A Real-world Retrospective Study of Disease Outcomes in Non-severe COVID-19 Patient

NCT ID: NCT05489874

Last Updated: 2022-08-05

Basic Information

• Recruitment Status: UNKNOWN
• Total Enrollment: 2000 participants
• Study Classification: OBSERVATIONAL
• Study Start Date: 2022-07-14
• Study Completion Date: 2024-12-30

Brief Summary

Retrospective analysis of real-world disease outcomes in non-severe COVID-19 patients with high risk factors of progression to severe disease, including death, without definitive anti-SARS-CoV-2 treatment

Detailed Description

This is a retrospective, observational, real-world study to review outcomes of Mild to Moderate COVID-19 patients admitted to Ruijin Hospital Affiliated to Shanghai Jiaotong University School of Medicine (hereinafter referred to as Ruijin Hospital) from March to June 2022. These patients should be with risk factors for progression to severe disease (including death) and without definitive anti-novel coronavirus (SARS-CoV-2) treatment.
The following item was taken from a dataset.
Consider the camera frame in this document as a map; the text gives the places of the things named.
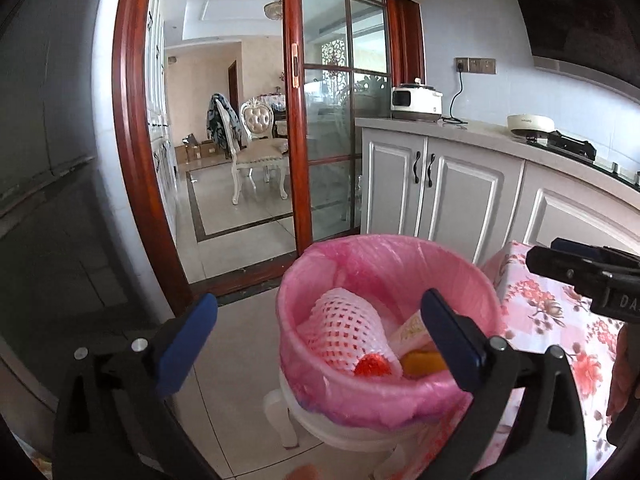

The database of this study will be the hospital information system (HIS) of Ruijin Hospital.

Conditions

COVID-19 Patient

Study Design

• Observational Model Type: OTHER
• Study Time Perspective: RETROSPECTIVE

Eligibility Criteria

Inclusion Criteria

1. Age ≥18 years old;

2. A record of positive SARS-CoV-2 nucleic acid test results on the day of admission or on the second day;

3. Diagnosed as mild or common novel coronavirus pneumonia on admission, or with at least one of the following COVID-19-related symptoms on admission: fever, cough, sore throat, nasal congestion or runny nose, headache, muscle pain, nausea, vomiting, diarrhea , shortness of breath or difficulty breathing, chills or chills;

4. Documented or diagnosed high risk factors for progression to severe COVID-19 (including death) with one or more of the following:

• Age ≥ 60 years
• Cardiovascular disease (including congenital heart disease) or high blood pressure
• Chronic lung disease (eg chronic obstructive pulmonary disease [COPD], asthma [moderate to severe], interstitial lung disease, cystic fibrosis and pulmonary hypertension)
• diabetes
• Has an immunosuppressive disorder or is receiving immunosuppressive therapy (eg, long-term use of corticosteroids or other immunosuppressive drugs leading to decreased immune function)
• Obese or overweight (BMI>25 kg/m2)
• Sickle cell disease
• Active cancer
• Chronic kidney disease
• Current smokers
• Neurodevelopmental disorders (eg, cerebral palsy, Down syndrome) or other conditions that cause medical complexity (eg, genetic or metabolic syndrome and severe congenital anomalies)
• Need for relevant medical support (not related to COVID-19) (eg tracheostomy, gastrostomy or positive pressure ventilation, etc.)

Exclusion Criteria

1. Diagnosed with severe/critical COVID-19 before or on the day of admission;

2. There is a data record of having received the following treatments before progression to severe/critical COVID-19:

• Nematicavir/ritonavir combination package (ie Paxlovid)
• SARS-CoV-2 monoclonal antibody (Ambavirumab/Romisevirumab)
• Convalescent COVID-19 plasma
• Other anti-SARS-CoV-2 drugs under investigation

• Minimum Eligible Age: 18 Years
• Eligible Sex: ALL
• Accepts Healthy Volunteers: No

Sponsors

Shanghai Vinnerna Biosciences Co., Ltd.

INDUSTRY

Sponsor Role: lead

Responsible Party

Responsibility Role: SPONSOR

Principal Investigators

Juan Ma, Associate Medical Director

Role: STUDY_DIRECTOR

Shanghai Junshi Bioscience Co., Ltd.

Locations

Ruijin Hospital affiliated to Shanghai Jiao Tong University School of Medicine

Shanghai, Shanghai Municipality, China

Site Status: RECRUITING

Countries

China

Central Contacts

Jie Wang, Project Manager

Role: CONTACT

jie_wang5@junshipharma.com

8618036618073

Yali Pan, Project Directer

Role: CONTACT

yali_pan@junshipharma.com

8618621590299

Facility Contacts

Guang Ning, doctor

Role: primary

Other Identifiers

JT001-013-COVID-19

Identifier Type: -

Identifier Source: org_study_id